Um, that’s not good for anyone. Yeah.

Randy Waldman, MD

You know, and the other thing is we kind of want to know a little bit about our patient too, don’t we, you know, it’s, it’s, it’s not a one-way street. It’s really a two-way street. I probably one of the only, I mean, I probably the only negative review that I’ve had in the last year, uh, came from a patient who basically I turned down, uh, because I really.

You know, she was, uh, a rhinoplasty consulate, and I really felt like she had, you know, expectations that I couldn’t, I couldn’t achieve. And, uh, and she’d already been to one other doctor and brought me an imaging pictures from this doctor and said, this is the nose that I want. And I looked at that nose and I really think it looked very good.

So, I told her, I said, no, you know, I’m not going. Not going to go there with that. I think that you really need to, you know, I did it nicely. I thought, uh, she wrote a review and said she ran out crying and she thought that I was going to be the, the choice and the right person, because she liked the noses that she saw, you know, on our website.

But, you know, I, I think that we reserve the right and we should, uh, turn down, uh, patients. I’ve got a lecture coming up at a, at a meeting in Nashville that Michael gold puts on it. Uh, you know, it’s, it’s the second time I’ve given a lecture on body dysmorphic disorder, but you know, after 40 years of doing what I do, you get a good feel for body dysmorphic disorder.

And, uh, I, I find that the final slide on that talk, Katherine, is that there are, there are. Crazies, and there are bad crazies. And what you’d like to do is cultivate the good crazies in a way, because you can be very helpful for good crazies there’s studies that show there at least 50% of the people that come into our practice that probably could be classified as having body dysmorphic disorder.

On the other hand, the bad crazies, those are the ones that come in and shoot. Uh, those are the ones that write the horrible reviews, uh, that you see. And those were the ones that just dog you. Uh, and so, uh, you know, that’s why seeing the patient, the morning of surgery, doesn’t make a whole lot of sense to me because, you know, I eliminate, uh, not a lot of patients, but I eliminate some.

Catherine Maley, MBA

For sure. Um, uh, one question about nonsurgical, um, you, when you run your P your, um, conferences, you see all the new technologies coming out and there are more than ever. How is that? How are non-surgical treatments affecting your surgical procedures?

Randy Waldman, MD

No, I, I I’m sure it does because it’s number one, use of discretionary money and, uh, limited resources.

So, somebody else is getting that discretionary money. A lot of times might be a metal spawn somewhere and the old, the old.

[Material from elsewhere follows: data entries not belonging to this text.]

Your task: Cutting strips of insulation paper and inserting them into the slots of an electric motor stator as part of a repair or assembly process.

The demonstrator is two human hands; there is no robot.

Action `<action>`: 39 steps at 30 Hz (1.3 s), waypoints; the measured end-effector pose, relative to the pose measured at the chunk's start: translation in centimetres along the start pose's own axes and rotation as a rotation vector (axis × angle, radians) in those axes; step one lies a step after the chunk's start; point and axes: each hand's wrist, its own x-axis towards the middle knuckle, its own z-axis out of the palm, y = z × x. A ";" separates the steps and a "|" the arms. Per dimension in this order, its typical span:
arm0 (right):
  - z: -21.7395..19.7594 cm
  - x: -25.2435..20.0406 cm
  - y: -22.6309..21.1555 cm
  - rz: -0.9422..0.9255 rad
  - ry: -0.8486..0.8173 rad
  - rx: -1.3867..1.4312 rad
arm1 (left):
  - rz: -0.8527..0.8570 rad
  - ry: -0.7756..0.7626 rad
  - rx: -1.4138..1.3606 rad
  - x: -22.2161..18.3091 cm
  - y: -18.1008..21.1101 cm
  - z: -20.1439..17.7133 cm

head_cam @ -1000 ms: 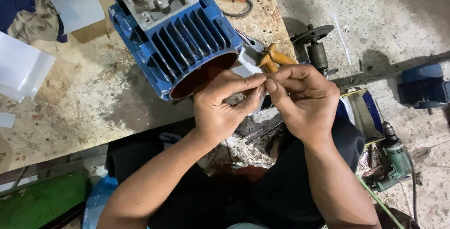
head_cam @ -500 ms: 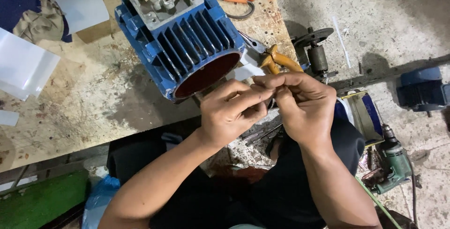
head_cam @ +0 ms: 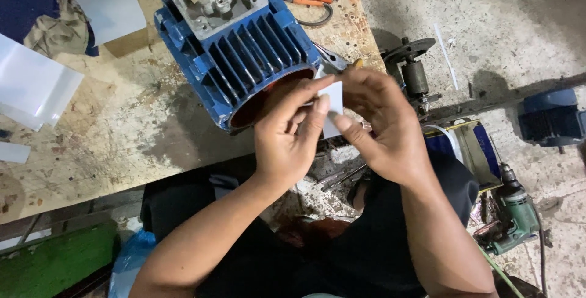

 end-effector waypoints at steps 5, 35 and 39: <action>-0.6 -0.8 2.4 0.073 0.069 -0.020 | -0.104 0.055 -0.298 0.1 0.4 -0.4; 1.9 -1.1 2.2 -0.130 0.241 0.002 | 0.057 -0.091 0.093 0.1 0.6 -1.5; 2.9 -1.6 2.4 -0.056 0.315 0.065 | 0.043 -0.040 0.079 -0.7 0.9 -1.4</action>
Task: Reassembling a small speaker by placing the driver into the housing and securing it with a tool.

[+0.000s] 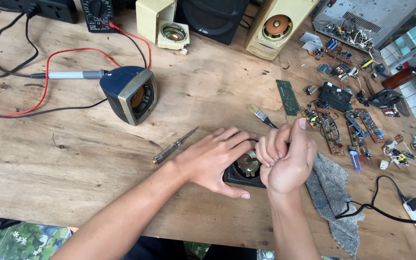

The parable is that, uh, if you only have a hammer in your toolbox and everything looks like a nail, well, if you’re a Metta spa and you can only do noninvasive stuff, then you’re going to say that every person’s a candidate for that.

And realistically, that’s just not true. And we know that. And so, we tend to get a lot of unhappy patients that. Uh, you know, had false expectations. They, uh, they, they didn’t, they were promised one thing and they got something else. They were promised, uh, a surgical result and, and they got, uh, the typical sort of less invasive or non-invasive result.

And so, there’s the danger. Uh, and I, I don’t know how to temper that. I can tell you that, you know, we have a lot of these tools and stuff, but, um, I think minimal downtime, minimal result. I’ve always said that minimal downtime, minimal results, long downtime, probably a more aggressive result. And, uh, it starts with little light resurfacing procedures versus the, uh, the gold standard.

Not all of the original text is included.